2nd one was a few days after you were born. Desaturated again. But somehow you came back again after CPR. Family conference done, your family agreed for DNR (do not resuscitate) if you continue to deteriorate. Somehow I feel people who choose to resuscitate when their loved ones are at the end of their lives are very selfish. Ask yourself: you want them to be better? Or you just want them to stay with you for a little bit longer? With HIE stage 3 (severe hypoxia causing multi organ dysfunction), your parents know you are not going to grow like any other kids. You won't look at them, smile at them, start sitting, standing then running like others. You won't even know how to roll over when you are 5months old. But they love you. For 74 days that you stayed in the ward, I can see nothing but their love for you. 
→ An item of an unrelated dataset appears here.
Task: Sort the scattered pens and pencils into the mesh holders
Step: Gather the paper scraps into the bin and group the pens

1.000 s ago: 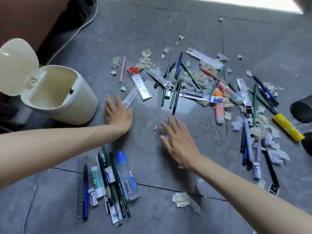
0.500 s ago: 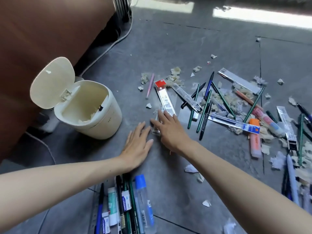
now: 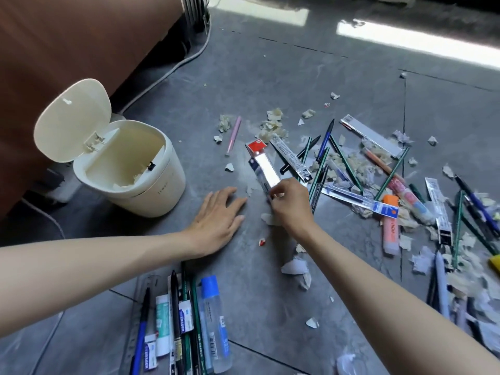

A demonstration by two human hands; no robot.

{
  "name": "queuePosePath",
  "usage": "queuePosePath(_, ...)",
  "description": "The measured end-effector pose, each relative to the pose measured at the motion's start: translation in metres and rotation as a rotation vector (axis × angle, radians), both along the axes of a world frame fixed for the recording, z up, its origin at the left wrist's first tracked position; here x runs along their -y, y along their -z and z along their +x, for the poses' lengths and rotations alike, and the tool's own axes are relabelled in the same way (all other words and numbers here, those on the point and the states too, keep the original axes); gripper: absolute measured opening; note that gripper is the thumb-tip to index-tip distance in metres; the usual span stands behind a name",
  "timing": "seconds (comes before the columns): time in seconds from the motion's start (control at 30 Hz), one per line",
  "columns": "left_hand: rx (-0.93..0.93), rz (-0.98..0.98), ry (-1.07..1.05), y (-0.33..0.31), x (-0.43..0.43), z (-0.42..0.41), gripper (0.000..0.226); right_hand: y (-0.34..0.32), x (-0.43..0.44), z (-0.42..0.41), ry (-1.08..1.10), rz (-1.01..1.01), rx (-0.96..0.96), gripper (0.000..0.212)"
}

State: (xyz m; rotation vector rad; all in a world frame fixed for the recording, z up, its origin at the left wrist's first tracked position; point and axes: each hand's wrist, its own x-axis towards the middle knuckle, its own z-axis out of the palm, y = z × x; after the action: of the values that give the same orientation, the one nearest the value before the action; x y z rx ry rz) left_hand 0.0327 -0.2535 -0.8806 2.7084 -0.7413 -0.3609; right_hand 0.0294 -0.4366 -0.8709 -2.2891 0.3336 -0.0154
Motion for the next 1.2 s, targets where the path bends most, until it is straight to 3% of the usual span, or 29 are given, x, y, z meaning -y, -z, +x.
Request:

Your mommy comes every morning to sit next to your cot, sometimes we allow her to hold you in her arms. Your daddy comes every evening to read Yassin to you. Next to your little head there's always a small al Quran which your dad loves reading to you. He would bend his body for 15min to whisper the holy phrases to your ears. He would laugh so happily when you move your hands a little or twitch your facial muscles abit when they talk to you. 

Sometimes I wonder how do they feel seeing the parents of their neighboring cots. When the babies next to them can cry, can smile, and you can't even latch to your mom's breast. When they see me they always smile at me, greet, and we always joke aground. But it always hurts me when I think about how much they cried when they agreed for DNR. How many times would they have cried at home after you were born. 

So I always tell myself that the least thing to do for you is to care for you as much as I can. Looking at your cute handsome face I just can't accept that you are not growing up, and God is going to take you away anytime. When I was in NICU I always go to hug you whenever I'm free, because I always think you need more love than other babies. When I take blood or set line for you I always force myself to get it in only one prick, because you have suffered a lot and I don't want to cause you anymore pain. When you were fit to go home, I felt no less happier than your family. 

You followed me from NICU to 4A for 2 rotations and you came back again now. Finally grew up a little bit more, you are admitted to paediatrics ward! You weighed a little bit more now at 3 months old, didn't grow taller at all, but your limbs are stiffer than before. Your handsome little face is covered by Bipap, you struggle to breathe, I know how much you want to cough but you can't. 

That day during morning rounds we asked if your parents want to agree for DNR, and your mom weeped again. But I had so much confidence in you. You are going to grow up, with multiple hospital admissions but you are going to grow up. After so many things that happen I think
 your parents still have hope that you will be like any other kids. Even though no but we choose not to take away their hope.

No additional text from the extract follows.